**Description of the task**
Exactly as written, output the lines below starting from the first and ending with the line that contains "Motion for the"; omit pictures.

**Data segment**
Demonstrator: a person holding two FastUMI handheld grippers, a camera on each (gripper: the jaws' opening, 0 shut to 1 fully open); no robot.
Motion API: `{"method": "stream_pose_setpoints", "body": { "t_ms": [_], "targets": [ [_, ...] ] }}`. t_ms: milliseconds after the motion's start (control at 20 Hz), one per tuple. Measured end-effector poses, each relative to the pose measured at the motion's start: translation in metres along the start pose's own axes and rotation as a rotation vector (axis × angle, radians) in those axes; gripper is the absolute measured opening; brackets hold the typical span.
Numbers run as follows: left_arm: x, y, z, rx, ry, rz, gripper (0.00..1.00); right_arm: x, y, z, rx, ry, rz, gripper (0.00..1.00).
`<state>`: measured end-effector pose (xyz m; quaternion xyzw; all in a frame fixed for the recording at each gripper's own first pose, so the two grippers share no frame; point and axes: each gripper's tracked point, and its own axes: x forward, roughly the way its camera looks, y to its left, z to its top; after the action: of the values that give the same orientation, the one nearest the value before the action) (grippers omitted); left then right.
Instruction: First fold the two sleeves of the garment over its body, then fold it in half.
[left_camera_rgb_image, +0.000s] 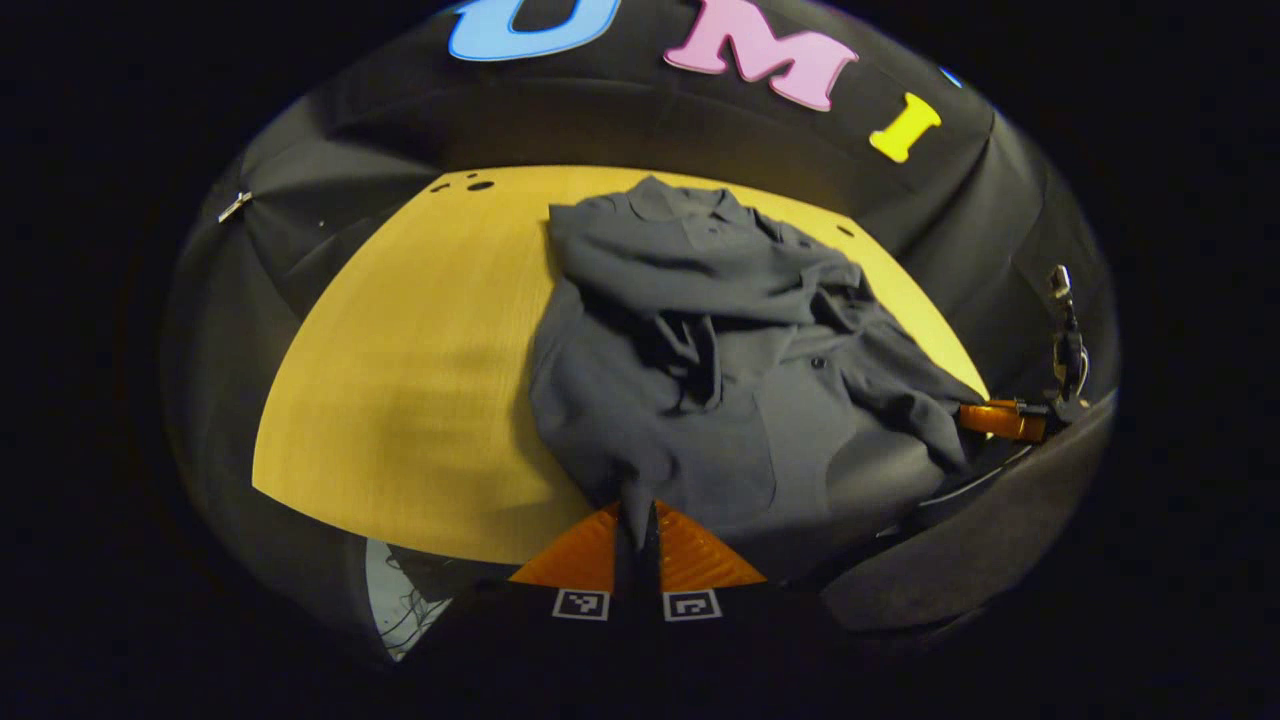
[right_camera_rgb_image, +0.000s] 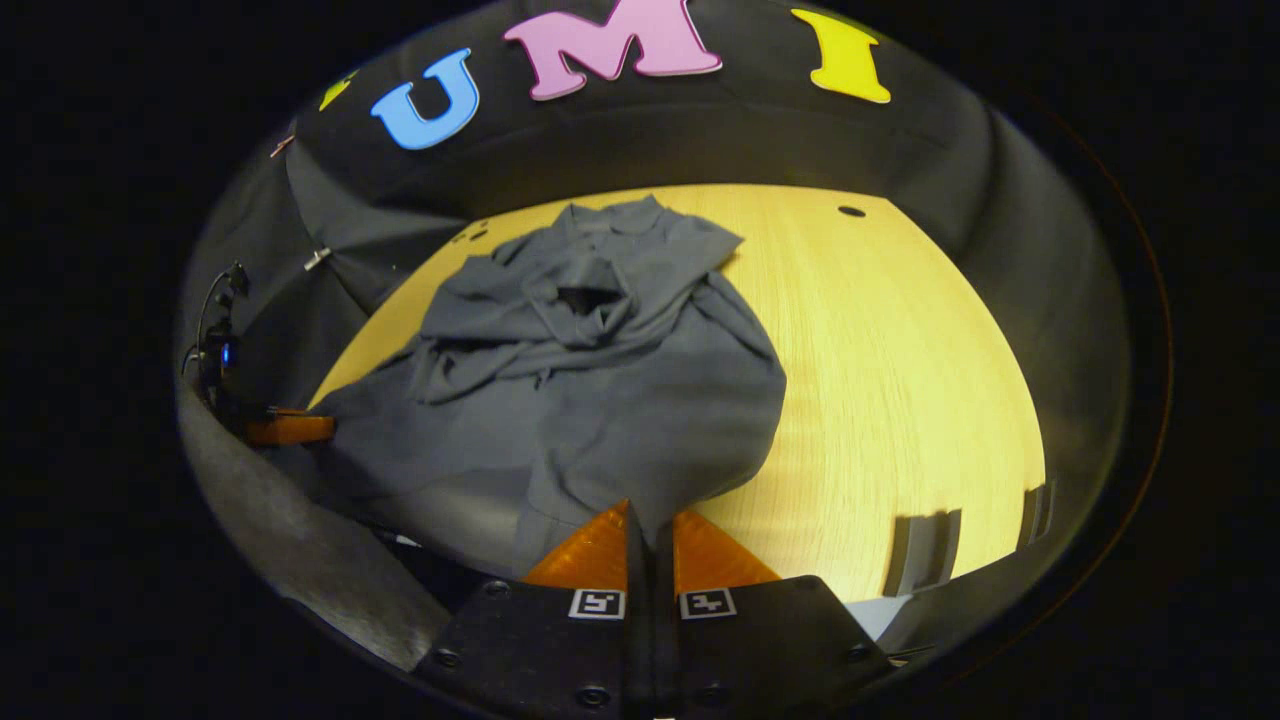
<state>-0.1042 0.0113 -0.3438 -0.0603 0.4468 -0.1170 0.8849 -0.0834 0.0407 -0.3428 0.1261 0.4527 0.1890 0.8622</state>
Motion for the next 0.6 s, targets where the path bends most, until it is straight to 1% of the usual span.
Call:
{"method": "stream_pose_setpoints", "body": {
  "t_ms": [50, 100, 250, 350, 500, 550, 600],
  "targets": [
    [-0.003, 0.001, 0.014, -0.005, -0.026, 0.002, 0.02, -0.005, 0.001, 0.018, 0.003, -0.03, 0.006, 0.05],
    [-0.006, 0.003, 0.029, -0.004, -0.053, 0.001, 0.05, -0.007, 0.0, 0.035, 0.004, -0.063, 0.008, 0.05],
    [-0.014, 0.004, 0.074, 0.0, -0.136, 0.002, 0.06, -0.009, 0.004, 0.084, 0.009, -0.152, 0.019, 0.05],
    [-0.02, 0.001, 0.102, -0.001, -0.202, -0.002, 0.06, -0.011, 0.007, 0.113, 0.012, -0.203, 0.02, 0.05],
    [-0.017, -0.002, 0.142, 0.01, -0.278, -0.002, 0.06, -0.005, 0.007, 0.145, 0.027, -0.261, 0.019, 0.05],
    [-0.014, -0.001, 0.154, 0.011, -0.292, -0.003, 0.05, -0.001, 0.006, 0.157, 0.035, -0.282, 0.017, 0.05],
    [-0.011, 0.002, 0.165, 0.007, -0.308, 0.0, 0.02, 0.003, 0.004, 0.17, 0.043, -0.302, 0.017, 0.05]
  ]
}}
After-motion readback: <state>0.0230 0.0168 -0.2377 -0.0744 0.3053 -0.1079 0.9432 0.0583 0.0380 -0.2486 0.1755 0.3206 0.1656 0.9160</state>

**Finished exercise**
Demonstrator: a person holding two FastUMI handheld grippers, a camera on each (gripper: the jaws' opening, 0 shut to 1 fully open); no robot.
Motion API: `{"method": "stream_pose_setpoints", "body": { "t_ms": [_], "targets": [ [_, ...] ] }}`. t_ms: milliseconds after the motion's start (control at 20 Hz), one per tuple. Measured end-effector poses, each relative to the pose measured at the motion's start: translation in metres along the start pose's own axes and rotation as a rotation vector (axis × angle, radians) in those axes; gripper is the absolute measured opening; brackets hold the typical span.
Numbers run as follows: left_arm: x, y, z, rx, ry, rz, gripper (0.00..1.00); right_arm: x, y, z, rx, ry, rz, gripper (0.00..1.00).
`<state>`: measured end-effector pose (xyz m; quaternion xyzw; all in a frame fixed for the recording at each gripper's own first pose, so the two grippers share no frame; point and axes: each gripper's tracked point, and its own axes: x forward, roughly the way its camera looks, y to its left, z to its top; after the action: of the values that give the same orientation, the one nearest the value before the action) (grippers omitted); left then right.
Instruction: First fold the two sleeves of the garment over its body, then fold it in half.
[left_camera_rgb_image, +0.000s] 
[right_camera_rgb_image, +0.000s] 
<state>-0.1042 0.0113 -0.3438 -0.0603 0.4468 -0.1170 0.8849 -0.0834 0.0407 -0.3428 0.1261 0.4527 0.1890 0.8622</state>
Motion for the next 0.6 s, targets where the path bends most, until it is straight to 1% of the usual span.

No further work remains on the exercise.